Our function to solve the subproblem is also slightly different. First, we need to fix the value of the x_copy variables to the value of x from the first-stage problem, and second, we compute the dual using the reduced_cost of x_copy, not the dual of the linear constraints:

function solve_subproblem(model, x)
    fix.(model[:x_copy], x)
    optimize!(model)
    @assert is_solved_and_feasible(model; dual = true)
    return (
        obj = objective_value(model),
        y = value.(model[:y]),
        π = reduced_cost.(model[:x_copy]),
    )
end
solve_subproblem (generic function with 2 methods)

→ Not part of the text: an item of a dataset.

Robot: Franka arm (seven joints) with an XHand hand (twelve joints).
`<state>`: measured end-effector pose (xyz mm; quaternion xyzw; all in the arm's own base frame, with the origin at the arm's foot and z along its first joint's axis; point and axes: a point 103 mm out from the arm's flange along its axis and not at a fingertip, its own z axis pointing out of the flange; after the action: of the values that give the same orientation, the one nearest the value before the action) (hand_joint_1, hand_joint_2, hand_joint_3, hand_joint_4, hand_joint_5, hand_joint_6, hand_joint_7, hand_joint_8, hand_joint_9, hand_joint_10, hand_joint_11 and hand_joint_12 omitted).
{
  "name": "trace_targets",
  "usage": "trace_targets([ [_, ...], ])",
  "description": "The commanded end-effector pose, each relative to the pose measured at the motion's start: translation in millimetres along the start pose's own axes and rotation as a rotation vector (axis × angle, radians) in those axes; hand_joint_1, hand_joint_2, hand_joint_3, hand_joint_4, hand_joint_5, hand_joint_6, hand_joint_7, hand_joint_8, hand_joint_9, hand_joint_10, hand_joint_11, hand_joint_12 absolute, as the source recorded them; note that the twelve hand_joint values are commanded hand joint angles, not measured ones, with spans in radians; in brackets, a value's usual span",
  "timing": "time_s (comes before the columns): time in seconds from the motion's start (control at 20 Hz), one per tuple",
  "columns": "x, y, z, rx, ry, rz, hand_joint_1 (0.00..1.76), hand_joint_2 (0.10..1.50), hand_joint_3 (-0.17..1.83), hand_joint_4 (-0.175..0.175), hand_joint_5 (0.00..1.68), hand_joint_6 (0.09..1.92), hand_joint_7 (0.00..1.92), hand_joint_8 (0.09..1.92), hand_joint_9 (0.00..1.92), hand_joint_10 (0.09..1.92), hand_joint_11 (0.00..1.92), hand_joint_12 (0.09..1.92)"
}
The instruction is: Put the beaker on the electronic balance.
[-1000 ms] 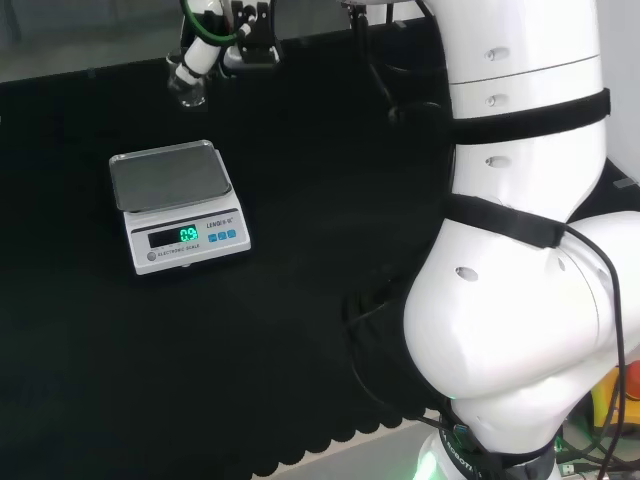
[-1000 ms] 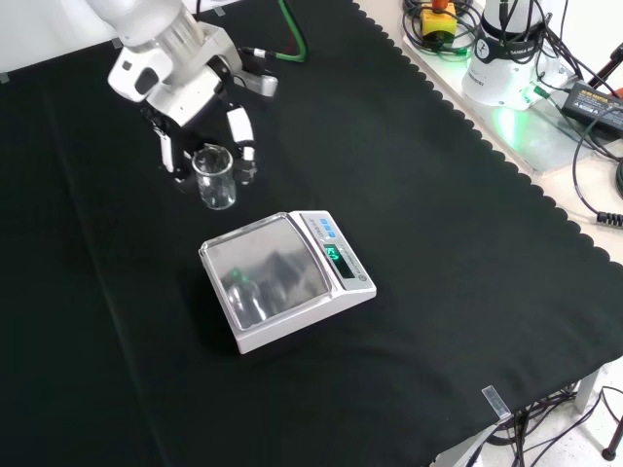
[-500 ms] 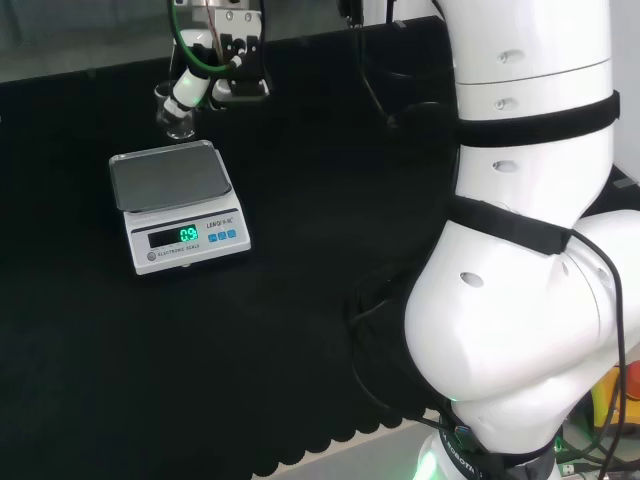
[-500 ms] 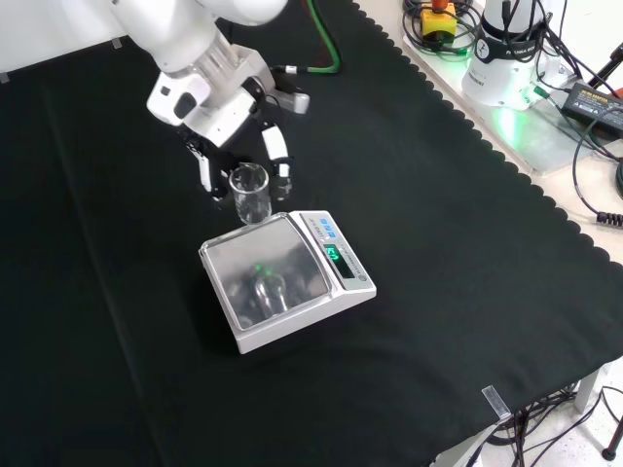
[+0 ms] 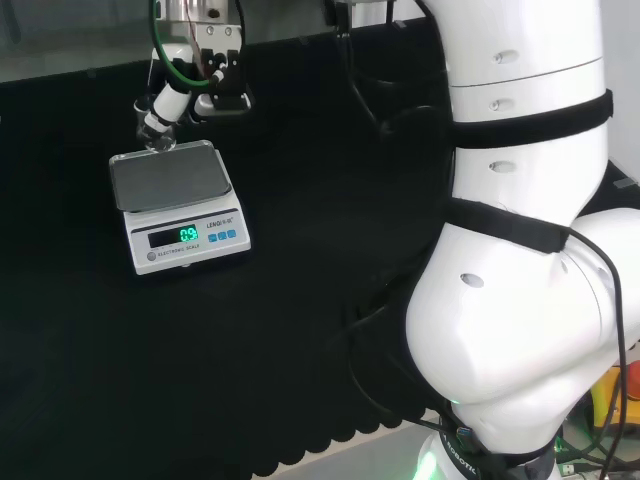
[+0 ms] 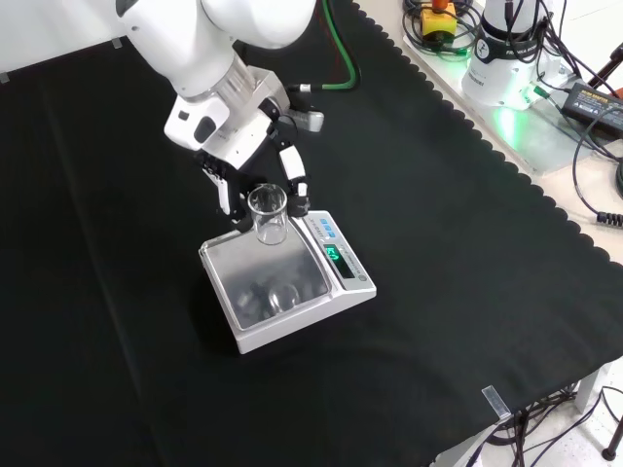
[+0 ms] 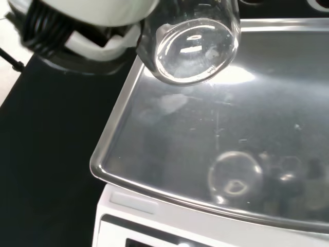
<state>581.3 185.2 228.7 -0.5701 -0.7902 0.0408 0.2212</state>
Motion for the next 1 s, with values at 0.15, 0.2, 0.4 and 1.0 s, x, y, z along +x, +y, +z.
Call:
trace_targets([
  [0.15,-7,9,15,-0.013,0.046,-0.024,1.2,0.56,0.84,-0.175,1.3,0.71,1.72,0.39,1.77,0.51,1.51,0.79],
  [0.2,-8,10,17,-0.014,0.048,-0.026,1.2,0.56,0.84,-0.175,1.3,0.71,1.72,0.39,1.77,0.51,1.51,0.79],
  [0.4,-11,12,26,-0.019,0.048,-0.031,1.2,0.56,0.84,-0.175,1.3,0.71,1.72,0.39,1.77,0.52,1.51,0.79],
  [1.0,-15,26,47,0.047,0.02,-0.034,1.2,0.56,0.84,-0.175,1.3,0.71,1.72,0.39,1.77,0.52,1.51,0.79],
])
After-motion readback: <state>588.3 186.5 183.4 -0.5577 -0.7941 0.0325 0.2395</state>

Now we're ready to iterate our in-place Benders decomposition, but this time the cut computation is slightly different. Because we used reduced_cost on the x_copy variables, the value of π is a valid subgradient on the objective of subproblem with respect to x. Therefore, we don't need to multiply the duals by -A_1, and so our cut uses ret.π' instead of -ret.π' * A_1:

println("Iteration  Lower Bound  Upper Bound          Gap")
for k in 1:MAXIMUM_ITERATIONS
    optimize!(model)
    @assert is_solved_and_feasible(model)
    lower_bound = objective_value(model)
    x_k = value.(x)
    ret = solve_subproblem(subproblem, x_k)
    upper_bound = c_1' * x_k + ret.obj
    gap = (upper_bound - lower_bound) / upper_bound
    print_iteration(k, lower_bound, upper_bound, gap)
    if gap < ABSOLUTE_OPTIMALITY_GAP
        println("Terminating with the optimal solution")
        break
    end
    cut = @constraint(model, θ >= ret.obj + ret.π' * (x .- x_k))
    @info "Adding the cut $(cut)"
end
Iteration  Lower Bound  Upper Bound          Gap
        1  -1.0000e+03   7.6667e+00   1.3143e+02
[ Info: Adding the cut 2 x[1] + 8 x[2] + θ ≥ 7.666666666666666
        2  -4.9600e+02   1.2630e+03   1.3927e+00
[ Info: Adding the cut -1.5 x[1] + 4.5 x[2] + θ ≥ 3
        3  -1.0800e+02   8.8800e+02   1.1216e+00
[ Info: Adding the cut θ ≥ 0
        4   4.0000e+00   4.0000e+00   0.0000e+00
Terminating with the optimal solution

Finally, we can obtain the optimal solution:

optimize!(model)
@assert is_solved_and_feasible(model)
x_optimal = value.(x)
2-element Vector{Float64}:
 0.0
 1.0
optimal_ret = solve_subproblem(subproblem, x_optimal)
y_optimal = optimal_ret.y
2-element Vector{Float64}:
 0.0
 0.0

For larger problems, the benefit of re-using the same subproblem and not needing to multiply the duals by A_1 in the cut coefficient usually outweights the cost of needing a copy of the x variables in the subproblem.

As a secondary benefit, because we no longer need an explicit representation of A_1 in the cut, we can build the model and subproblem formulations using arbitrary JuMP syntax; they do not need to be in matrix form.